Y hay que decir que el Xalet es un muy buen restaurante, de cocina equilibrada, confortable, tranquila, gustosa, reconocible, que nada tiene que envidiar a los buenos restaurantes de la ciudad de su misma inclinación. Con un estilo que, por buscar algún referente, se parece más al de Carles Gaig o Nandu Jubany que al de Rafa Peña o Albert Adrià, Anglí es un autor notable, sabe lo que hace, lo que quiere y cómo conseguirlo. Su carta parece inocente, y hasta algo ingenua, pero luego llegan los platos y todos tienen su encanto que no esperabas, su elegancia conceptual y su afinada resolución. Que me sorprendan con una croqueta tiene mérito a estas alturas de mi vida, y Jordi Anglí lo hizo. Cremosa, sedosa, envolvente.
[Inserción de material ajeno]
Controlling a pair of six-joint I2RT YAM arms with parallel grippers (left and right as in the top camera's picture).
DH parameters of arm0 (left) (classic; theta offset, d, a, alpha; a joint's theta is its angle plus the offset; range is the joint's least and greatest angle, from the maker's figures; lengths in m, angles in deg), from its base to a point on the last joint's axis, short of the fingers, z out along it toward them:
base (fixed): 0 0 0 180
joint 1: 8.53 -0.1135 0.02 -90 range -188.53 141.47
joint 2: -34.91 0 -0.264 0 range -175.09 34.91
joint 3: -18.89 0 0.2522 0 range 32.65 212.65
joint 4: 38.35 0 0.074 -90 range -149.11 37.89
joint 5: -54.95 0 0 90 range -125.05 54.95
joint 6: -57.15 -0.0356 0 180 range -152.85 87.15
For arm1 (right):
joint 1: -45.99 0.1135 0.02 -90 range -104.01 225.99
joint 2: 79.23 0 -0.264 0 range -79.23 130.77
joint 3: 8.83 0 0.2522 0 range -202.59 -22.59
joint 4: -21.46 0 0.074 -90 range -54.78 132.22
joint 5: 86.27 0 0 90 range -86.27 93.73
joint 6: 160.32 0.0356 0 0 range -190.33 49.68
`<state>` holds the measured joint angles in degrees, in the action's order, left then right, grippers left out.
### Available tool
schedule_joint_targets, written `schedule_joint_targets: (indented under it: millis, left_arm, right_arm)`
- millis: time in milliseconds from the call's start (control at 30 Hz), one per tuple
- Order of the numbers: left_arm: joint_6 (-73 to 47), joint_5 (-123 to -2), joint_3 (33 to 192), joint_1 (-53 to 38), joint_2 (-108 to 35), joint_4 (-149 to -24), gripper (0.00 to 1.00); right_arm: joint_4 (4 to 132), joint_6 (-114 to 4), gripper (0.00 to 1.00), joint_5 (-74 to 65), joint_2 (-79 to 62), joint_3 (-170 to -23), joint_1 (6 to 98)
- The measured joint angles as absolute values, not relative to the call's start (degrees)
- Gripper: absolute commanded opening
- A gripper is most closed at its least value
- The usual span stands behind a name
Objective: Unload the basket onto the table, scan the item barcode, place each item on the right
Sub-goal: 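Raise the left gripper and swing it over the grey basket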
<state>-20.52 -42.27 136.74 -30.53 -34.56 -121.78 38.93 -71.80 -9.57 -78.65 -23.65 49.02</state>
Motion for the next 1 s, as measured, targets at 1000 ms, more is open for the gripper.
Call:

Comiendo con el dueño de la casa, propietario también de Can Cortada y Can Travi, descubriendo la cocina de Anglí y con la ciudad fría y soleada a mis pies, pensé en la inmensa suerte que hemos tenido y en lo soberanamente cretinos que somos despreciándola. No es nuestro derecho sino nuestro deber no ser mezquinos con Dios. Tenemos Barcelona, tenemos el talento concentrado de los mejores cocineros del mundo, tenemos el sol y una ciudad maravillosa y nos pasamos el día enfadados, quejándonos, peleándonos, pisoteando los dones de la Creación a cambio de no se sabe exactamente qué y que en cualquier caso nunca acaba de llegar.

Nos ha tocado vivir en la era más próspera, en el lugar más afortunado y bendecidos por una vida confortable, amable, sin dramáticos sobresaltos. Nuestro barco ha atracado en la bahía de la tranquilidad. Tendríamos que preguntarnos si es ya no correcto sino simplemente presentable lo que estamos haciendo. Tendríamos que preguntárnoslo sinceramente y tratar de hallar la respuesta en lo más hondo de nuestro interior.

Sentado en la mesa del ventanal del Xalet, rodeado de belleza y de talento, de nervio empresarial y de la sensación de que todos los prodigios están a nuestro alcance, sentí una mezcla de vergüenza y de esperanza. La vergüenza por lo que hace años que llevamos haciendo con nuestra buena suerte, insultándola, escupiéndola, burlándonos con nuestra gravedad impostada de los que no tienen nada y con todo en contra consiguen salir adelante, y con una brillantez admirable. Y sentí también la esperanza de darme cuenta de que todavía tenemos la vida, y que pese al desprecio y a la impostura, nuestra buena suerte continúa intacta, y el talento, y los espacios físicos y morales, y nuestra naturaleza no del todo viciada, que todavía conserva el impulso de la alegría y el instinto de la bondad.

Todavía tenemos sobre lo que construir, sobre lo que salvarnos, sobre lo que poder decirles a nuestros hijos que les trajimos al mundo por algo, algo realmente hermoso y extraordinario, y que merece la pena que se esfuercen y que luchen por preservarlo y mejorarlo.